Her decision to sign this lease is depicted without judgment. The author writes that the amount of money offered to residents in exchange for leasing their land to gas drillers can be transformative, particularly for families less educated than Stacey’s who have watched as more and more blue collar jobs leave the area. Moreover, the author writes about how gas drillers are able to drill horizontally to extract natural gas from properties even when their owners refuse to play ball, threatening to infect their water supply with the hazardous chemicals used in the fracking process.

Before long, Stacey suspects that her own water has been infected by Range Resources’ drilling. Fracking works by injecting water into the ground at high speeds deep below the Earth in order to break up the shale formations and release natural gas. In order to make the water flow faster and with more impact, the drillers use a variety of toxic chemicals which can include benzene and formaldehyde. Range Resources, along with the broader natural gas industry, claims that when done properly, fracking theoretically shouldn’t poison communities’ water supplies because the shale formations exist below and separate from a town’s groundwater. But many environmentalists and lawyers have observed that negligent companies may ignore leaks or improperly dispose of wastewater in ways that absolutely can and do result in hazardous chemicals appearing in the drinking water of homes in communities like Amity.

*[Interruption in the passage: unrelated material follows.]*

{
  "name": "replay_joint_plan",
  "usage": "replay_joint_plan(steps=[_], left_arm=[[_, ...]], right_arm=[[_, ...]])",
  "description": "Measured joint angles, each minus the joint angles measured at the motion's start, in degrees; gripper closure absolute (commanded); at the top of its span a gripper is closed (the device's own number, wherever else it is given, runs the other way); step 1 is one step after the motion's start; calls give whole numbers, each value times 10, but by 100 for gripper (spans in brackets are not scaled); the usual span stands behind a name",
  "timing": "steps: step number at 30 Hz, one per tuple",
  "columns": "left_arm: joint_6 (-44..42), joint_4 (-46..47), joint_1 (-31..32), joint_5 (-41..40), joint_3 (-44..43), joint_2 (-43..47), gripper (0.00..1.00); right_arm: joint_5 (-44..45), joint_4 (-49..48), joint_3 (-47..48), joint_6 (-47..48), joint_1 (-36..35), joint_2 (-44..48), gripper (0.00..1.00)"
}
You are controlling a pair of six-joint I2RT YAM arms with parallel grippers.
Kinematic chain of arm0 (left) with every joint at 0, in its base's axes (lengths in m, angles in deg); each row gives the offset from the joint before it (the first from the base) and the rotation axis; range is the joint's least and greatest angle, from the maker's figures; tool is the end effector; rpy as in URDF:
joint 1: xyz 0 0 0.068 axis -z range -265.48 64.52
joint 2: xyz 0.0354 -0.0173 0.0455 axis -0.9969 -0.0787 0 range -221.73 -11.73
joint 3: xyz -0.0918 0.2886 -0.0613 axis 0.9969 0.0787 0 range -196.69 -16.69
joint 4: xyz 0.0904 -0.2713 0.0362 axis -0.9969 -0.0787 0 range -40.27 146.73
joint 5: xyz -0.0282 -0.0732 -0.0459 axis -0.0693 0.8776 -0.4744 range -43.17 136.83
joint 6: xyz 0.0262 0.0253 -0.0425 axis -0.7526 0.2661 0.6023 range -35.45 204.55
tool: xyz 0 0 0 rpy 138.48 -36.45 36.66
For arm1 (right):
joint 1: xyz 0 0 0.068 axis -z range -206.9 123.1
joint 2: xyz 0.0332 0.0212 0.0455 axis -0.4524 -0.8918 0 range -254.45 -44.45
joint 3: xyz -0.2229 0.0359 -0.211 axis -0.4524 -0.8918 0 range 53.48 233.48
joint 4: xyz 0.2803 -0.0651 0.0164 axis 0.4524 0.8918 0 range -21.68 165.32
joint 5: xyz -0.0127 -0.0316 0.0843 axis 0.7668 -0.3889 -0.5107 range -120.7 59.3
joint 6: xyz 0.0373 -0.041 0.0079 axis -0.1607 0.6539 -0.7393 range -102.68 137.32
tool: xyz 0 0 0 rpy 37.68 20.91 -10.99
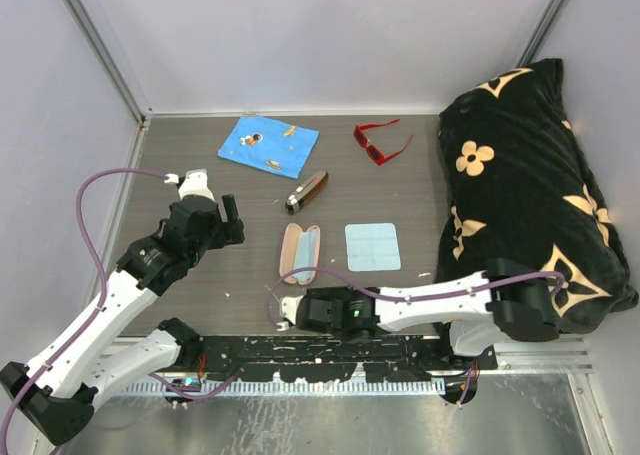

Stacey’s suspicions are aroused after her son, Harley, becomes very sick with a mysterious stomach disease. While doctors are unsure of what may have caused it, the ailment is painful enough that it keeps Harley out of school for the majority of his seventh grade year. After appealing to Range Resources, as well as the local Department of Environmental Protection (DEP), Stacey finds little recourse but to join up with a lawsuit filed against Range by the married lawyer couple, John and Kendra Smith. Meanwhile, Stacey feels she cannot in good conscience keep her children in a house with poisoned water, and so she becomes effectively homeless, living in a camper in her parents’ driveway with Harley and Paige.

In addition to zooming in on the Haney family’s struggles, the author examines broader cultural divides that exist in Amity and which have become emblematic of broader divides across the country. This is referenced in the double entendre found in the book’s subtitle: The Fracturing of America. For example, families who were paid life-changing sums by Range Resources but never experienced any of the negative health impacts of fracking become increasingly hostile to the lawyers and environmentalists who arrive in town to aid families like the Haneys. Some of Stacey’s own extended kin even cast suspicions about her claims that fracking made her child sick.

But in the end, the Haneys–with the help of John and Kendra Smith, as well as a number of local doctors–discover that Range Resources indeed lied and manipulated data in order to hide a number of leaks and chemical spills that absolutely could have resulted in deadly chemicals finding their way into local water supplies. The lawsuit even alleges that the corruption went as high up as the state’s DEP and the governor’s office, implicating the state of Pennsylvania in gross negligence designed to help the fracking industry hide its poisonous ways.

Amity and Prosperity is a clear-eyed and even-handed look at how the fracking industry has created temporary prosperity for some while threatening to ruin the lives of others.